It is a well-known fact that a strong doctor-patient relationship is an important part of an effective health care system.
What is less known, however, is that this relationship is in serious peril because of increasing attempts by some trial attorneys and Wall Street to exploit medical malpractice cases in search of large profits.
In the past few years, hedge funds and investment firms have begun capitalizing on medical lawsuits in order to reap rewards that are actually intended for injured patients. Furthermore, many of these suits aren’t even based on legitimate claims and oftentimes it is the patient’s own attorney who is responsible for facilitating these deals.
This is an alarming and costly problem. The New York Times reported that in this year alone, the financing of these types of frivolous suits will cost nearly $1 billion, adding a large amount of wasteful spending to our already ailing health care system. Health care liability awards should not be used as an investment vehicle for law firms and hedge funds, but should be used to make the patient whole.
When the well-being of patients is no longer the first priority, the need for tort reform becomes more important than ever. Support for meaningful medical malpractice liability reform can be traced back 30 years, to when then-Gov. Jerry Brown (D) of California implemented tort reform laws to address this very problem. The results were significant. The state saw an improvement in the care of patients and their safety, more accessibility to care, growth in the industry and lower costs.
The need for reform is still being echoed today, but on a national level. Most recently, we heard President Barack Obama during his State of the Union address talk about the need to look at alternate ways to lower the cost of health care, including medical liability reform. What may have been traditionally thought of as a political issue is now clearly an initiative with widespread bipartisan support.
This support gives us the ability to answer the call for reform by implementing meaningful liability solutions on a much larger scale. To do so, I introduced H.R. 5, the Help Efficient, Accessible, Low-cost, Timely Healthcare Act, along with my co-sponsors, House Judiciary Chairman Lamar Smith (R-Texas) and Rep. David Scott (D-Ga.). Our bill parallels the successful reforms in California and would ensure that injured patients can be made whole while creating substantial savings for our health care system.
And the savings that these reforms would bring about are quite significant. Meaningful medical liability reform has the potential to dramatically reduce the cost of health care by as much as
$200 billion annually. Currently, this money is being lost to the practice of defensive medicine, frivolous lawsuits and excessive fees instead of being used to compensate injured patients. In a time when each and every dollar that we spend counts, these savings could make a huge difference in the quality of health care provided.
This cost ultimately increases insurance rates and creates a less desirable environment for physicians to practice medicine. In fact, the rising cost of medical malpractice insurance has been the main reason cited by medical students for deciding not to practice, which is a contributing factor to our national physician shortage.
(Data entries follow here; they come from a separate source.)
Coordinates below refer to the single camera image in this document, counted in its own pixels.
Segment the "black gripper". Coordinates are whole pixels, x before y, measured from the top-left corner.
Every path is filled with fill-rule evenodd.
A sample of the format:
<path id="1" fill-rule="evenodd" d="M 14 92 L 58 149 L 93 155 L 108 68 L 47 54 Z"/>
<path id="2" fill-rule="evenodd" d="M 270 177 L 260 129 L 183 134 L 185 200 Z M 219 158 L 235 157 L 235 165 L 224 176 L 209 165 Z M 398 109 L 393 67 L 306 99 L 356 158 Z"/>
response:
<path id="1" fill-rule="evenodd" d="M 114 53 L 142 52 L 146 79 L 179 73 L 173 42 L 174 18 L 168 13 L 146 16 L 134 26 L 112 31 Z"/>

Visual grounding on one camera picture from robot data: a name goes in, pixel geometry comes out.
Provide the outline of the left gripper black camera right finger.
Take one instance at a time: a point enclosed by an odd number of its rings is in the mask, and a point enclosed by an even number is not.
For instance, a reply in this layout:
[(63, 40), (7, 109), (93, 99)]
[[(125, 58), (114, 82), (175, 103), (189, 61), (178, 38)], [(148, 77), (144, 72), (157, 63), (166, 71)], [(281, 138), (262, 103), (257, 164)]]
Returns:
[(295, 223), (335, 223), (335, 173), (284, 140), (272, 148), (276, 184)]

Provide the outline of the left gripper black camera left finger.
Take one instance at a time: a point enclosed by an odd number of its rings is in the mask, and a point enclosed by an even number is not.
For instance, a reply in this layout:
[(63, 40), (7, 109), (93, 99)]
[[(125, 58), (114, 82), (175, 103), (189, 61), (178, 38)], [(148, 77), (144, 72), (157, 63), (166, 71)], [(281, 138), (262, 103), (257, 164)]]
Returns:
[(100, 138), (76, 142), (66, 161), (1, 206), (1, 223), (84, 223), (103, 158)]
Lack of reform not only increases the costs of health care significantly, but it directly strains the doctor-patient relationship. When medical liability cases becomes less about the quality of care and more about outside parties earning dividends on patient injury awards, the need for reform is clear. After all, it should be easier to see your doctor than to sue your doctor.
Maintaining the status quo in our health care system is no longer acceptable. Big, expensive and intrusive bills are not the kinds of solutions the American people want. But by supporting reforms such as the HEALTH Act, we can enact cost-cutting and meaningful measures that truly turn our focus back to the care and protection of patients nationwide.
Rep. Phil Gingrey (R-Ga.) is a member of the House Energy and Commerce Committee and its Subcommittee on Health. He co-chairs the GOP Doctors Caucus.